À travers les témoignages de jeunes collabos, on découvre des engagements qui ne semblent pas être le fruit d’errance de jeunesse...
« Nous avons les témoignages de Français qui s’engagent dans la waffen SS en 44 alors qu’ils savent très bien que la guerre est perdue. Mais ils sont fascinés et préfèrent fuir le monde réel. Ils s’engagent dans une quête spirituelle et mystique, fondée sur la haine de la démocratie, avec une vision totalement manichéenne du monde. Ils assument totalement leur engagement, comme Drieu la Rochelle. »

Ou l’on découvre aussi que des syndicalistes de la CGT viennent en aide aux ouvriers sinistrés par les bombardements en leur distribuant des biens provenant de la spoliation des Juifs...
« Il y a effectivement eu beaucoup de gens de gauche dans la Collaboration. On oublie que l’Allemagne était nationale et socialiste. Certes ce socialisme était très éloigné de celui de Léon Blum, mais il existait tout de même. Des gens de gauche, déçus par la IIIe République, ont cru trouver une troisième voie dans le fascisme.

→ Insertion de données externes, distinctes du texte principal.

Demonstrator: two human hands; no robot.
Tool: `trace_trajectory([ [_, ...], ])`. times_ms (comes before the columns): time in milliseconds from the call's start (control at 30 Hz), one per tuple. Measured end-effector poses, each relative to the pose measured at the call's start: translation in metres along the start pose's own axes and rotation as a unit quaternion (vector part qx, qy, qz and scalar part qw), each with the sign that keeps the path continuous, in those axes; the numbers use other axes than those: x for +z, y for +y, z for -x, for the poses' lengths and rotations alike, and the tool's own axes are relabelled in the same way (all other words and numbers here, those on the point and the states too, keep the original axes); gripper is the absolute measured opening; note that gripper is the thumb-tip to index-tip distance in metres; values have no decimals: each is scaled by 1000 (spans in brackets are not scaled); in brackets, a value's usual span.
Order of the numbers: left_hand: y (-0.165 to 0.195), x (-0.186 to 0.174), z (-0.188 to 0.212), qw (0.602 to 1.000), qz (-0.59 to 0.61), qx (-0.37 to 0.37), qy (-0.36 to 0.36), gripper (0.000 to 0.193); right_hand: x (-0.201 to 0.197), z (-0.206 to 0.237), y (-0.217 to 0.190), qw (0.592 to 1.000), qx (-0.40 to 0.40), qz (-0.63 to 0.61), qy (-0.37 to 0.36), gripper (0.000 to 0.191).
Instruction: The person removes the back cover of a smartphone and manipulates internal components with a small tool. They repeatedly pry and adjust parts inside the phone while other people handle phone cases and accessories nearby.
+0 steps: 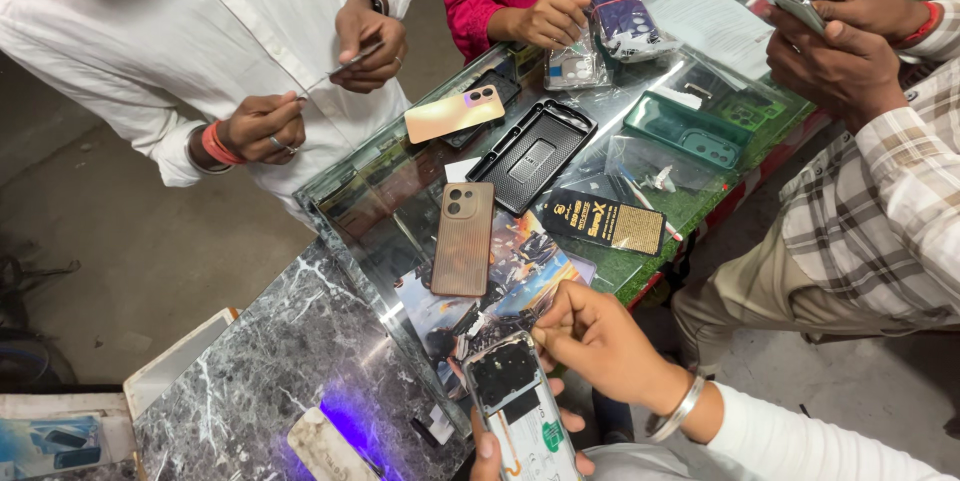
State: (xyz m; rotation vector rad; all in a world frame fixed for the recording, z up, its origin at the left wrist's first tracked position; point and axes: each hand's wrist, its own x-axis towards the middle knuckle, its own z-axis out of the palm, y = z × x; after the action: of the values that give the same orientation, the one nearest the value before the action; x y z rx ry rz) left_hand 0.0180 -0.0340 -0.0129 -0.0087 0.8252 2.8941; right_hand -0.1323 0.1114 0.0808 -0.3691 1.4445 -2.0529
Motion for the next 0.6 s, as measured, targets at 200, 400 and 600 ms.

Cela démarre dès les années 30 avec des personnalités comme Adrien Marquet, maire de Bordeaux, qui a fait l’éloge funèbre de Jaurès avant d’être fasciné par le fascisme de Mussolini. »

En tant qu’historien, qu’apporte selon vous la publication de cette liste aux contemporains que nous sommes ?
« Cela donne un très beau tableau historique et social de la France et cela nous permet de comprendre les motivations, extrêmement diverses, des gens qui ont collaboré. La défaite de 1940 est un véritable traumatisme national, car on assiste à l’effondrement de la grande puissance coloniale qu’était la France. Les pensées politiques dominantes, comme le radical-socialisme, sont laminées.

On se tourne alors vers le vainqueur du moment, car beaucoup de Français sont persuadés que la guerre va être gagnée par l’Allemagne et qu’il faut s’entendre avec elle, quitte à trouver des boucs émissaires, à travers les Juifs notamment. C’est aussi la mise en lumière de la nature humaine. La Collaboration n’est pas une spécificité française. Elle a été beaucoup plus forte en Belgique et en Hollande. Mais quand la France n’a pas sa dimension de grandeur et d’humanisme, elle retombe dans les vieux clivages et dans un climat social délétère. »

La France n’a toujours pas fini de panser ses plaies ?
« Non. La Collaboration reste un sujet tabou en France. Mais il faut avoir une vision panoramique des choses, et si l’on additionne tous les forces de la Résistance, on arrive à un chiffre bien plus élevé que celui des collaborateurs. Ce qu’a toujours souligné quelqu’un comme Simone Veil. »
(1) « Les 100 000 collabos », Éditions du Cherche Midi, 400 pages, 22 €.